Nicotinamide adenine dinucleotide | Solubility of Things

Identification

Molecular formula

C₂₁H₂₇N₇O₁₄P₂

CAS number

53-84-9

IUPAC name

[[5-(6-aminopurin-9-yl)-3,4-dihydroxy-tetrahydrofuran-2-yl]methoxy-hydroxy-phosphoryl] [5-[3-carbamoyl-4-(1-methyl-2-oxo-butyl)pyridin-1-ium-1-yl]-3,4-dihydroxy-tetrahydrofuran-2-yl]methyl hydrogen phosphate

State

At room temperature, nicotinamide adenine dinucleotide is typically found as a solid powder. It is often handled in laboratory and industrial settings in its salt forms, which can dissolve in water, forming colorless solutions.

Melting point (Celsius)

140.00

Melting point (Kelvin)

413.15

Boiling point (Celsius)

0.00

Boiling point (Kelvin)

0.00

General information

Molecular weight

663.43g/mol

Molar mass

663.4250g/mol

Density

0.9543g/cm³

Appearence

Nicotinamide adenine dinucleotide typically appears as a white amorphous powder. When isolated, it is often in the form of crystalline salts. It is hygroscopic, meaning it can absorb moisture from the air. In solution, it is colorless and can exhibit fluorescence under specific conditions.

Comment on solubility

Solubility of [5-(6-aminopurin-9-yl)-3,4-dihydroxy-tetrahydrofuran-2-yl]methoxy-hydroxy-phosphoryl] [5-[3-carbamoyl-4-(1-methyl-2-oxo-butyl)pyridin-1-ium-1-yl]-3,4-dihydroxy-tetrahydrofuran-2-yl]methyl hydrogen phosphate

The solubility of this compound, with the formula C₂₁H₂₇N₇O₁₄P₂, can be quite complex due to its unique structure and functional groups. Understanding solubility involves considering various factors:

Polar vs. Non-polar Characteristics: The presence of multiple hydroxyl (-OH) groups as well as phosphate (-PO₄) groups suggests a tendency towards high polarity, which generally enhances solubility in polar solvents such as water.
Hydrogen Bonding: The ability of the hydroxyl and phosphate groups to participate in hydrogen bonding plays a critical role in solubility. These interactions can lead to a favorable solubility environment in aqueous solutions.
Ionic Interactions: The presence of a pyridinium ion in the structure indicates potential ionic solubility enhancement, particularly in polar solvents, further promoting solubility.

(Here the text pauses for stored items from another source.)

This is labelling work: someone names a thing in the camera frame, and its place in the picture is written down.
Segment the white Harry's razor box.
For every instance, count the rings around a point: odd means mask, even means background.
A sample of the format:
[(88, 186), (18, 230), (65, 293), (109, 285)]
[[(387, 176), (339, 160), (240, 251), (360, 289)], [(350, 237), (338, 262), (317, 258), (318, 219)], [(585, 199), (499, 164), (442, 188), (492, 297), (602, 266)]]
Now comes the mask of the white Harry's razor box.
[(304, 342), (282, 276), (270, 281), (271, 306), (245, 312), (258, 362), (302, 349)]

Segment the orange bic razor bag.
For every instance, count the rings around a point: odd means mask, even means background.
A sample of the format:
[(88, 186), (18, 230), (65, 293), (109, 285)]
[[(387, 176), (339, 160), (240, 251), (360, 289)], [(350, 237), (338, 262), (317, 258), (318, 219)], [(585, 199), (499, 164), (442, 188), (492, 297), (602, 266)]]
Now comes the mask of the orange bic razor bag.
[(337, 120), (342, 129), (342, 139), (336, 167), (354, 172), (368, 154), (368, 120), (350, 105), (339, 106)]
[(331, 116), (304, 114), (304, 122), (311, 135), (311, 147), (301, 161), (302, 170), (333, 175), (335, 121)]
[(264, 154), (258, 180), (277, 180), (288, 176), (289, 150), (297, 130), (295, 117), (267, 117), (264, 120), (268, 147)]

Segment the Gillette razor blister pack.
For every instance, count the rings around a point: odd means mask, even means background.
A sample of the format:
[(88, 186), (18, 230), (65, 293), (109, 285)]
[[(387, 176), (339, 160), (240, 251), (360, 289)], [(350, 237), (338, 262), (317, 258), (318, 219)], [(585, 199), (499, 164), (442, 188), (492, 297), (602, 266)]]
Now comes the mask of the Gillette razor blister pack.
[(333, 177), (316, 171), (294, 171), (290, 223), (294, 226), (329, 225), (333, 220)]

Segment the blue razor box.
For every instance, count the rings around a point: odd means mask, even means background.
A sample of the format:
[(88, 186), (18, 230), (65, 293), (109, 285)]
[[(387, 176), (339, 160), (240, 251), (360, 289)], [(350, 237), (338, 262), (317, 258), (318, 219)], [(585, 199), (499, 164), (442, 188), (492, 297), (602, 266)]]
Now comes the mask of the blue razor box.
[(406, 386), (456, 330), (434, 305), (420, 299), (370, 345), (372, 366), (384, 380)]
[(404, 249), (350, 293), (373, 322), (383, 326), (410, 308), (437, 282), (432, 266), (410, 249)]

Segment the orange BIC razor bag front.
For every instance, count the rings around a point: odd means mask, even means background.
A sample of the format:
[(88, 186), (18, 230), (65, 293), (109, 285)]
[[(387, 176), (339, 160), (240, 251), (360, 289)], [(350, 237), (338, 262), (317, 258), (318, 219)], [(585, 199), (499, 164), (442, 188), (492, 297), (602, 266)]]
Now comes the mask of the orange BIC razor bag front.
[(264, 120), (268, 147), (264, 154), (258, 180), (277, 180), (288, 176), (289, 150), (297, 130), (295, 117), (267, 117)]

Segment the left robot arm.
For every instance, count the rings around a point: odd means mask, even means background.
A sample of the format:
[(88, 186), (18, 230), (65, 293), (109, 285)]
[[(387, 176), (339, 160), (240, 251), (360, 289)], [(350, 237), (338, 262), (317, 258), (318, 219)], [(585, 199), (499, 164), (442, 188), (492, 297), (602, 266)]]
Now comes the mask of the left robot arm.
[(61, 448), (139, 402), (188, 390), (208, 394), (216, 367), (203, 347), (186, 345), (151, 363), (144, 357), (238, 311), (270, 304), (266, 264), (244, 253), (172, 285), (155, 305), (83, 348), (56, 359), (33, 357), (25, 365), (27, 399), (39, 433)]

Given these structural elements, one could anticipate that this compound may exhibit moderate to high solubility in water. However, solubility can vary significantly based on the concentration of the solution, temperature, and the presence of other solutes.

Understanding the solubility properties of such complex compounds is essential, especially for applications in pharmaceuticals and biochemistry, where bioavailability is crucial.

Interesting facts

Interesting Facts About the Compound

The compound name may sound complicated, but it's a fascinating molecule with a rich background, particularly in the realms of biochemistry and pharmacology. Here are some enlightening facts about this compound:

Biological Significance: This compound is an important derivative of nucleotides, which are the building blocks of nucleic acids like DNA and RNA. Its structure suggests potential roles in various biochemical pathways, especially in cellular signaling.
Structural Complexity: Featuring a complex framework incorporating several functional groups, including a phosphoryl group, this compound showcases the intricate nature of organic molecules and their potential functionalities.
Pharmacological Potential: Molecules similar to this compound have been investigated for their potential therapeutic effects. Compounds that enhance nucleotide metabolism may find applications in treating metabolic disorders and cancer.
Unique Features: The inclusion of functional groups such as amines and pyridines can result in interesting interactions with biological molecules, potentially leading to innovative drug designs.
Chemical Versatility: The presence of both hydroxy and carbamoyl groups suggests that the compound has versatile reactivity, allowing it to participate in a variety of chemical reactions, which is crucial for synthetic organic chemistry.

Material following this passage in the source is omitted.